Prove that $S=m^*(E)$ if and only if $E$ is measurable.
I have not found any help here or on other websites for my specific inquiries. We are not working with compact sets so any answer using that also doesn't help me understand. My main issue, I think, is how am I supposed to express this in a formal proof?
My understanding of the question is: $S$ is the largest that $m(F)$ can be, where $F$ is still closed and a subset of $E$. Since closed sets are measurable, $F$ is already always measurable (hence the $m(F)$ not $m^*(F$)).

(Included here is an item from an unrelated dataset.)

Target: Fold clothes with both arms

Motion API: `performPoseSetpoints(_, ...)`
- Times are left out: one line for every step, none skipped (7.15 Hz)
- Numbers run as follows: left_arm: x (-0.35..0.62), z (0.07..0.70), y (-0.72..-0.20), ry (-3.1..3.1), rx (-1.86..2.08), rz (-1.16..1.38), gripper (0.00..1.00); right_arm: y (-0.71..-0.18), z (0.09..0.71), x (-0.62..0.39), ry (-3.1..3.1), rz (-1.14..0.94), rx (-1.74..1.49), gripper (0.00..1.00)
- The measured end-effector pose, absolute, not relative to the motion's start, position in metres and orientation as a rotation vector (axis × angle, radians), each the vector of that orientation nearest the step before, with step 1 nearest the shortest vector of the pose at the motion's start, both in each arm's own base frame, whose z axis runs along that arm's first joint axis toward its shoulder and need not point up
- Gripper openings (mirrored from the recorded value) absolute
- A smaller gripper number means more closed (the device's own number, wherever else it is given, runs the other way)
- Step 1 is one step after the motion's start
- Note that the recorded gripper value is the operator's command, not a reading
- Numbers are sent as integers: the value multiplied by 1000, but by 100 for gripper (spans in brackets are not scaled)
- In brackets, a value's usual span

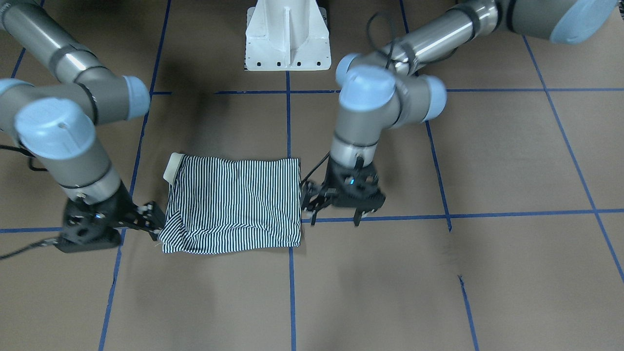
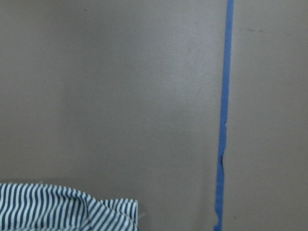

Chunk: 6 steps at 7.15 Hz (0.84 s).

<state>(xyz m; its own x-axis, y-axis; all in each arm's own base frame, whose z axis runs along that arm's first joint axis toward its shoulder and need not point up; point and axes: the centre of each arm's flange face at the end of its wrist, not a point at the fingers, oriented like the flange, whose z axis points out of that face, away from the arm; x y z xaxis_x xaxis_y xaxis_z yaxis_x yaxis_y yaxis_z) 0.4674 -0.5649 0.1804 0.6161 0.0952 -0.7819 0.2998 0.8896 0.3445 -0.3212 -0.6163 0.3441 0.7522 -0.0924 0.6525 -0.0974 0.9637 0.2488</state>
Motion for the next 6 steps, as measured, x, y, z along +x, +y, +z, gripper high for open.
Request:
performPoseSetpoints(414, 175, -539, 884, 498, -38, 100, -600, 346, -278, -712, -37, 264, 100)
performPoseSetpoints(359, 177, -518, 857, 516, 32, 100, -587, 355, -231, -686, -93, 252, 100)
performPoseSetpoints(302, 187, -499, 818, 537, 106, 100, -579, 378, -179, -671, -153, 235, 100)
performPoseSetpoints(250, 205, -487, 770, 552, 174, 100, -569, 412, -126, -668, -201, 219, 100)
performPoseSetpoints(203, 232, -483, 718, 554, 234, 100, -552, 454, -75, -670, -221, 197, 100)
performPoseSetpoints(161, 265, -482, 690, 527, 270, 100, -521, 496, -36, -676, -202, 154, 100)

$\color{red}{\Leftarrow}$ If $E$ is measurable, then by definition, we're taking the supremum of the inner approximation of $E$, hence it is equal to the $m^*(E)$. (Theorem: Let $E \in M$, $m(E) < \infty$. Then $\forall \epsilon>0, \exists F,$ a closed set, s.t. (1) $F\subset E$ and (2) $0 \leq m(E/F) < \epsilon$.) $M$ is the set of all measurable sets. Also, we know that $E$ cannot be infinite, since $E\subset [0,1]$.
The only issue I have with my proof here is that the theorem says that $F$ is existing based on the $\epsilon$, and here I think we're give a fixed set $F$. But then I also feel like it says $S$ contains any $F$ I want it to. So am I allowed to still used my (non-formally worded) proof?
$\color{red}{\Rightarrow}$ If $S=m^*(E)$, then it follows immediately that $E \in M$. This is because this means $m^*(E)=\sup\{m(F)\mid F\text{ is closed}, F\subset E\}$, in other words, the measure of $E$ is the measure of the largest subset of $E$ that's closed, and that closed subset is already measurable. So the measure of $E$ is equal to the measure of a measurable set.
Am I super off-base with my answers? Or are these valid, they just need a more refined proof?
Edit: For clarification, the $m^*$ refers to the Lesbegue outer measure.